Revista Opinión

En la calle del infierno

Publicado el 05 septiembre 2019 por Manuelsegura @manuelsegura

                                                 Foto: Juanchi López

Este miércoles, cuando llegaba la noche, víspera de su inauguración, me dejé caer por el recinto de la FICA, donde los afanosos feriantes ultimaban detalles en el montaje de sus barracas. Fue de improviso, y no sé qué extraño motivo me condujo a adentrarme en esa zona que, a partir de hoy, bullirá con sus luces, sus ruidos y sus olores tan característicos.

La feria, con sus atracciones y casetas, siempre nos apasionó en la niñez. Los sevillanos tienen una expresión que me encanta para definir esa parte de la suya: la llaman la calle del infierno. Deambulé por el recinto como un convidado de piedra mientras sorprendí a unas gitanillas, al tiempo que sus mayores instalaban el merendero y liaban bocadillos de fiambre, escuchando reguetón a todo volumen en sus teléfonos móviles. “¿Os gusta más que el flamenquito?”, les pregunté. “’Pos’ claro”, me respondió la más pizpireta. Cuánto ha cambiado la cosa, pensé en ese momento.

Más adelante, unos operarios sudaban lo suyo instalando una atracción, pieza a pieza, tornillo a tornillo, como una especie de Torre de Babel o acaso un gran mecano que, uno de ellos me confesó, transportan en un tráiler por las fiestas de los pueblos de media España. Los feriantes son esa raza de nómadas capaces de montar y desmontar lo que se tercie, con una precisión de reloj suizo y una paciencia benedictina. Observé aparcados unos cuantos coches de lujo, intuyo que porque a algunos les va el negocio mejor que a otros.

Esta noche será el gran encendido, con nutrida presencia de autoridades y mañana, a buen seguro, no faltará la foto en los periódicos del alcalde o el concejal de turno, con la Reina de la Huerta, tripulando en la pista de los coches de choque. Tampoco echaremos de menos esa retahíla de frases consustanciales con el ambiente ferial, ya sean proferidas desde la tómbola o desde el puesto de las escopetas, los bocatas, del coco o el algodón.

Recordé, hablando con otro de ellos, tan andaluz como ensortijado, algunas de esas de siempre, que él me corroboraba: “¡Qué alegría, qué alboroto y otro perrito piloto!”. “Señora, ¿quién dice que no toca? Si no es un peluche es una pelota”. “¡Y otro jamón y otro jamón y una botella de vino y una botella de vino, señora!”. “Qué mona, qué mona y una muñeca chochona”. “Y el de la perilla, se ha ‘llevao’ una vajilla, se ha ‘llevao’ una vajilla; una monja, una monja y un peluche de Bob Esponja”…

Me marché de allí con una sonrisa y la nostalgia por el recuerdo de mis visitas de antaño.
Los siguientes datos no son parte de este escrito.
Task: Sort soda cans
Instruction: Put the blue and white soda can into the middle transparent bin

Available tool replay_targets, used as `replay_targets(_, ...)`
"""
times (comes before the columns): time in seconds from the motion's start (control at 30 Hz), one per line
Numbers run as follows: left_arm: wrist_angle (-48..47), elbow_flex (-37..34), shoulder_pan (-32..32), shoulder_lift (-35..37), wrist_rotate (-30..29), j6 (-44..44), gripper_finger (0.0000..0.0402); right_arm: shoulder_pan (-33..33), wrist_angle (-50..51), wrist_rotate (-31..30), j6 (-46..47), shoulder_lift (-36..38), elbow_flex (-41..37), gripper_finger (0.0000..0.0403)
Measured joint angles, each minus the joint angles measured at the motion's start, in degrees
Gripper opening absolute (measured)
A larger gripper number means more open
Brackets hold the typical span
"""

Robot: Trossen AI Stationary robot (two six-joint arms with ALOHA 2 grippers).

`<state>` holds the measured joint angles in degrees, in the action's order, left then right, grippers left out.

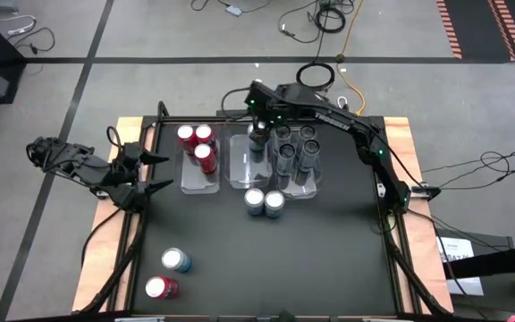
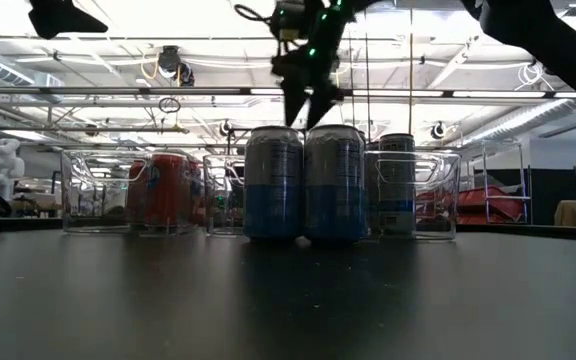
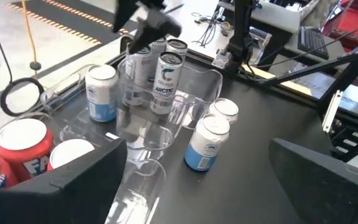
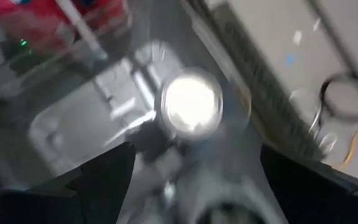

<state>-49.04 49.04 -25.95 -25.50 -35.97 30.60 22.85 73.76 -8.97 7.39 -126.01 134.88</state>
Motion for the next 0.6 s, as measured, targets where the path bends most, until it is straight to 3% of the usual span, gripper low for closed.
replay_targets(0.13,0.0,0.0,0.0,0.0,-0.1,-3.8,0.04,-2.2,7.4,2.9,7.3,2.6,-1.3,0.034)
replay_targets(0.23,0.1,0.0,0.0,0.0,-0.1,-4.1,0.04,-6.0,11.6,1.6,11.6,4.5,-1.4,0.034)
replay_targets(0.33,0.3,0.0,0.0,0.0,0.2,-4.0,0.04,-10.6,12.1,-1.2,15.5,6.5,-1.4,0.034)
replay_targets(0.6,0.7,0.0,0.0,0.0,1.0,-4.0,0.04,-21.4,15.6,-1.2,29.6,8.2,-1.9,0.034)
De pequeño, con mis padres, y ya de adulto, con mis hijos. La gran noria, ya instalada, se veía imponente y majestuosa aunque no estuviera iluminada. Pensé otra vez en cómo llaman en Sevilla a todo aquello y me dije que quizá sea preferible acabar en un infierno como ese, más que en el hipotético cielo del que tanto nos hablaron siendo niños.